__Exercise objective__. Since the copy must hold text only, transcribe the data below exactly and omit the images.

BEGIN Data below

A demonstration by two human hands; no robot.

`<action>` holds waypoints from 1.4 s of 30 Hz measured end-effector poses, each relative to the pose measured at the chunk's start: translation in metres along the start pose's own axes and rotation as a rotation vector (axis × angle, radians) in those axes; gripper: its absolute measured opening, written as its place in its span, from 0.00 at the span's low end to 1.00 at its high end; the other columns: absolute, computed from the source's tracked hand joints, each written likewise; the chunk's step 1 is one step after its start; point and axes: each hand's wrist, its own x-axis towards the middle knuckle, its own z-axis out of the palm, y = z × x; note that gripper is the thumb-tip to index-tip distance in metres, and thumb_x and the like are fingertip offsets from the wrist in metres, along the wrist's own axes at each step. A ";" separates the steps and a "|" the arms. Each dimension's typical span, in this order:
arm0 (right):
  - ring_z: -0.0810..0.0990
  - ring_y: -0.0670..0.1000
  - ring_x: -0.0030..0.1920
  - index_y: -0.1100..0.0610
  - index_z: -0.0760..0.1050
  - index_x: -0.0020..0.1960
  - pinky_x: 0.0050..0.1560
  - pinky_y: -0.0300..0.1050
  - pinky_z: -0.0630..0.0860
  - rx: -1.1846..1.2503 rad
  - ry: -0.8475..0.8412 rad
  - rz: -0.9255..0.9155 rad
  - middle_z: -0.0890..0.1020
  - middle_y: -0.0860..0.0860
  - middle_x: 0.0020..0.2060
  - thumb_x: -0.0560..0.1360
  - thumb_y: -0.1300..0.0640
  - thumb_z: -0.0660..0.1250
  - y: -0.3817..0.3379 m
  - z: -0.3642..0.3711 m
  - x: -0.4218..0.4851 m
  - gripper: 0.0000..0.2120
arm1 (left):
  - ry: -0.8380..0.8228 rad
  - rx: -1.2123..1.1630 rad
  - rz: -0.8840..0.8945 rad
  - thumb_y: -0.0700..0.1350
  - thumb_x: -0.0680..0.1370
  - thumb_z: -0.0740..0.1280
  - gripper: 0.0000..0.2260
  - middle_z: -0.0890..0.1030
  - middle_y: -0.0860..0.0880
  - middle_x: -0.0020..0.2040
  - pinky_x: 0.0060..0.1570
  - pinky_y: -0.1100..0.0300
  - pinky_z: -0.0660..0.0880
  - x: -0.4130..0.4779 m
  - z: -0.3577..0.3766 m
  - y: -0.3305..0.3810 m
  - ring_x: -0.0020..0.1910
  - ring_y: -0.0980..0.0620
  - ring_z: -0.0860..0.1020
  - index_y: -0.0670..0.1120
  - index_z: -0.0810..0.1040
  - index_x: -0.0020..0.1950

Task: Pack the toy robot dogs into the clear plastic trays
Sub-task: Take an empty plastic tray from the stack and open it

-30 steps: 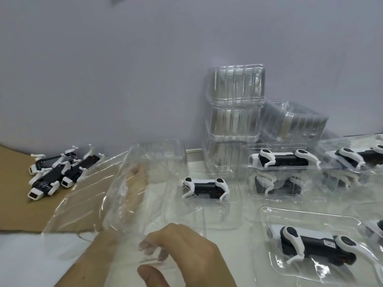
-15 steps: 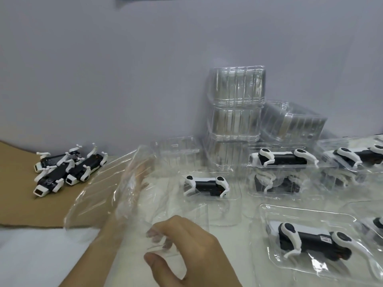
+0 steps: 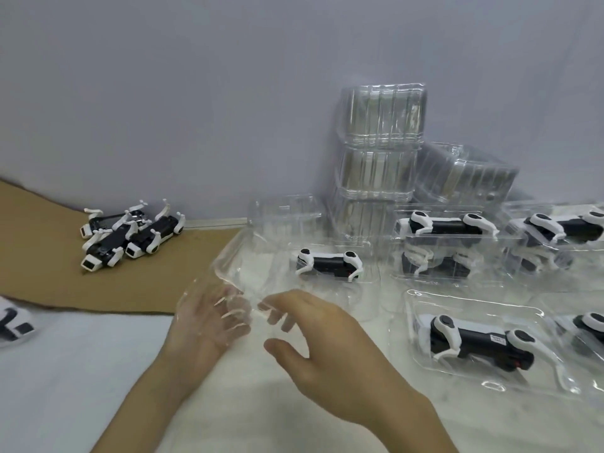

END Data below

__Completed exercise__.
A demonstration by two human hands; no robot.

`<action>` holds waypoints from 1.4 s of 30 Hz measured end-effector poses, each relative to the pose measured at the chunk's start: translation in metres along the start pose's own axes and rotation as a rotation vector (axis × angle, radians) in those axes; gripper: its absolute measured opening, written as its place in its span, from 0.00 at the span's low end to 1.00 at its high end; the other columns: absolute, computed from the source's tracked hand joints, each written likewise; the chunk's step 1 is one step after its start; point and axes: each hand's wrist, its own x-axis towards the middle knuckle, its own z-axis out of the palm, y = z × x; note that gripper is the thumb-tip to index-tip distance in metres, and thumb_x and the like are fingertip offsets from the wrist in metres, along the wrist's own axes at each step. A ";" separates the steps and a "|" the arms. Each dimension's typical span, in this order:
arm0 (right):
  - ring_z: -0.0810..0.0990
  - ring_y: -0.0670..0.1000
  - ring_x: -0.0030..0.1920
  - index_y: -0.1100..0.0610
  - index_z: -0.0760..0.1050
  - index_x: -0.0020..0.1960
  - pinky_x: 0.0050..0.1560
  - pinky_y: -0.0300..0.1050
  - pinky_z: -0.0630..0.0860
  - rx: -1.1846..1.2503 rad
  - ry: -0.8475..0.8412 rad
  - rz: -0.9255..0.9155 rad
  - middle_z: -0.0890..0.1020
  - middle_y: -0.0860..0.0860
  - middle_x: 0.0020..0.2060
  - thumb_x: -0.0560..0.1360
  - thumb_y: -0.1300..0.0640
  - thumb_z: -0.0660..0.1250
  - y: -0.3817..0.3379 m
  - z: -0.3642..0.3711 m
  - x: -0.4218..0.4851 m
  - gripper: 0.0000..0.2120
arm1 (left):
  - ry: -0.8380..0.8228 rad
  - rx: -1.2123..1.1630 rad
  - rz: -0.8840..0.8945 rad
  - thumb_y: -0.0700..0.1350
  - thumb_x: -0.0680..0.1370
  - thumb_z: -0.0740..0.1280
  - gripper: 0.0000..0.2260
  - middle_z: -0.0890..0.1030
  - middle_y: -0.0860..0.0880
  - middle_x: -0.0020..0.2040
  - pinky_x: 0.0060..0.1570
  - pinky_y: -0.1100..0.0300
  - pinky_z: -0.0660..0.0880
  - x: -0.4130..0.4779 m
  - z: -0.3577..0.3766 m
  - y: -0.3305..0.3810 m
  - ring_x: -0.0020..0.1910
  - ring_y: -0.0980..0.0620
  - ring_z: -0.0860..0.1020
  - index_y: -0.0670..0.1120
  - index_z: -0.0810..0.1040
  - index_x: -0.0020..0.1950

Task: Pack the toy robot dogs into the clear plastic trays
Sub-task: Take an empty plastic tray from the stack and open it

-30 steps: 
-15 steps: 
+0 steps: 

No more output is needed.